China 1985

Kyrgyzstan and Tajikistan 2018

China 1985

This morning we visited Shin Zhong People’s Commune, south-west of Shanghai near a large new amusement park!  Shin Zhong seemed to be a common tourist spot, as evidenced on our visit to the commune kindergarten (immediately following a Jetset travel group) when the pre-schoolers did not even bat an eyelid at the intrusion of our group, all looking like Soviet Red Army soldiers in our thick green army coats.  We then proceeded to the commune clinic, and (unlike the Jetset group) were fortunate to see an acupuncture treatment on the leg of an old lady suffering from rheumatism.  A few needles were inserted, then covered in a paste, and lit with a match to warm them up.  After a while they were removed, some bamboo cups were heated inside with a match and then attached by suction to the lady’s leg to draw out the rheumatism.  We were told that the doctors can tell if they have missed the correct acupuncture point because it would cause either bleeding or pain.  With neither observed on this treatment, we judged it a success.

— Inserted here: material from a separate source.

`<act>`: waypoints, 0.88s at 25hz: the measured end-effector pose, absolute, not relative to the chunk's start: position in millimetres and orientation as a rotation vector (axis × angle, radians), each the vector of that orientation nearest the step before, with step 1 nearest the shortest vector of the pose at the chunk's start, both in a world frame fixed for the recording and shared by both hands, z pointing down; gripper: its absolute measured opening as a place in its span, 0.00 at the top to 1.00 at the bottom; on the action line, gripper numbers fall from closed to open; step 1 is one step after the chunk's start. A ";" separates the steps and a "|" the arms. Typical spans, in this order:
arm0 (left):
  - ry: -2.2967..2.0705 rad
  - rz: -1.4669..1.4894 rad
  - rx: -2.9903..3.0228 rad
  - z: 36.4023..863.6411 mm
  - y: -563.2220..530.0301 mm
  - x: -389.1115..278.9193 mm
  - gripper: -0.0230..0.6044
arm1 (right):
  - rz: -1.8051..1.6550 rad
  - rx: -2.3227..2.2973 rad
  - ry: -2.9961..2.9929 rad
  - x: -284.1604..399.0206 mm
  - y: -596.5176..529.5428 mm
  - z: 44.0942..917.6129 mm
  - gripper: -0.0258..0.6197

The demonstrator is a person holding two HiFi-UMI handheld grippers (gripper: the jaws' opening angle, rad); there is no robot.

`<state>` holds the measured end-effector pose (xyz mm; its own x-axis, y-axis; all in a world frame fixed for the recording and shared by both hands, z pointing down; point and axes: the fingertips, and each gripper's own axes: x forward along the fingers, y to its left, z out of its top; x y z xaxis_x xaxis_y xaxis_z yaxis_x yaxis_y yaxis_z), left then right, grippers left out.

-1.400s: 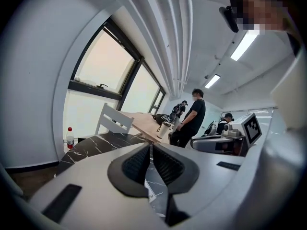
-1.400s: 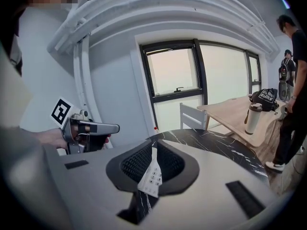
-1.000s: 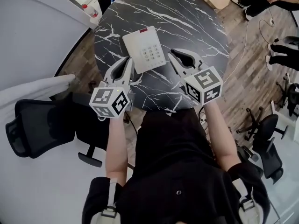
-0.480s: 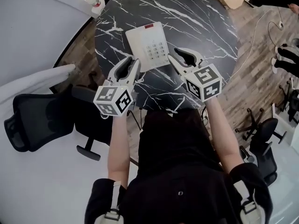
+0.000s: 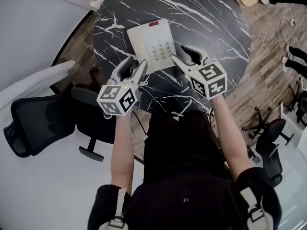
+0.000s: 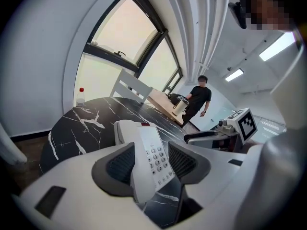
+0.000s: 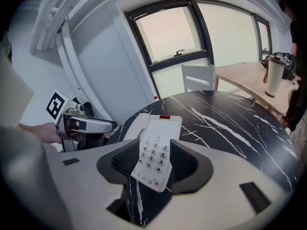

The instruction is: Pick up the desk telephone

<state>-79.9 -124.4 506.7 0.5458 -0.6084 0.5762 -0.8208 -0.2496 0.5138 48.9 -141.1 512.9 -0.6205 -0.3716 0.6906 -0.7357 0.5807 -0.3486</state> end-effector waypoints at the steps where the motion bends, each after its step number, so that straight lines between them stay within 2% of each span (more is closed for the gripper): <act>1: -1.150 0.330 1.959 510.6 -125.0 -79.6 0.59 | 0.860 0.872 -2.245 48.5 -141.7 517.1 0.66; 13: -1.076 0.275 1.860 553.1 -132.4 -80.9 0.43 | 0.932 0.814 -2.183 43.3 -144.8 560.8 0.56; 22: -1.001 0.207 1.804 576.4 -136.5 -78.9 0.38 | 0.969 0.774 -2.150 40.5 -145.8 585.9 0.52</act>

Next we went to farmer’s four year old home to see rural people live.  The house was very spacious, especially compared with Mr Ding’s small home.  Compared with rural homes I have seen on other communes (near Xi’an and Guangzhou), I would say that this home was much better than average.  Then we were shown a jewellery box making factory before having a lunch in the workers’ dining hall, the lunch being based on beautifully fresh local vegetables.  When the commune workers dine there, they pay 50 fen (about 20c) for a dish of food, a cost which designed to enable the dining hall simply to break even.

Upon our return from the commune, we were given a couple of hours off before going to the Children’s Palace.  So as was the case the previous day, I used my free time to go for an hour or so’s walk, proceeding along main roads but also down little lanes, dodging washing hanging low over the footpaths, past kerbside barbers, old people sitting outside in the sun, and so on.  Indeed, one of the great sights of China is simply the faces of the old people, sometimes looking after their grandchildren or simply enjoying their retirement in the most prosperous and peaceful times of their long lives.

At 3:00pm we left for one of Shanghai’s Children’s Palaces.  These are large centres where children go after school in order to develop their interests and abilities.  Upon arrival we were met by the children who were allocated to guide us around, taking us by the hand.  We wandered through some video games rooms to the outside playground, and our boys joined with some of the children in sliding down the slippery dips – made of polished concrete!

We a saw a musical performance of dancing and singing on a stage, participated in calligraphy, witnessed a piano recital (to which one of our students reciprocated by performing his own composition), saw a ballet rehearsal (into which the boys were drawn), heard an orchestra of traditional Chinese musical instruments, saw model boat building and heard a piano accordion performance of ‘Click go the Shears’ (to which our boys sang in Chinese).  The Children's Palaces serve as Teachers’ Colleges during the day, but between 3:00pm and 5:00pm each day they become activity centres for thousands of children, who attend to develop their gifts free of charge under teachers who donate their time for the purpose.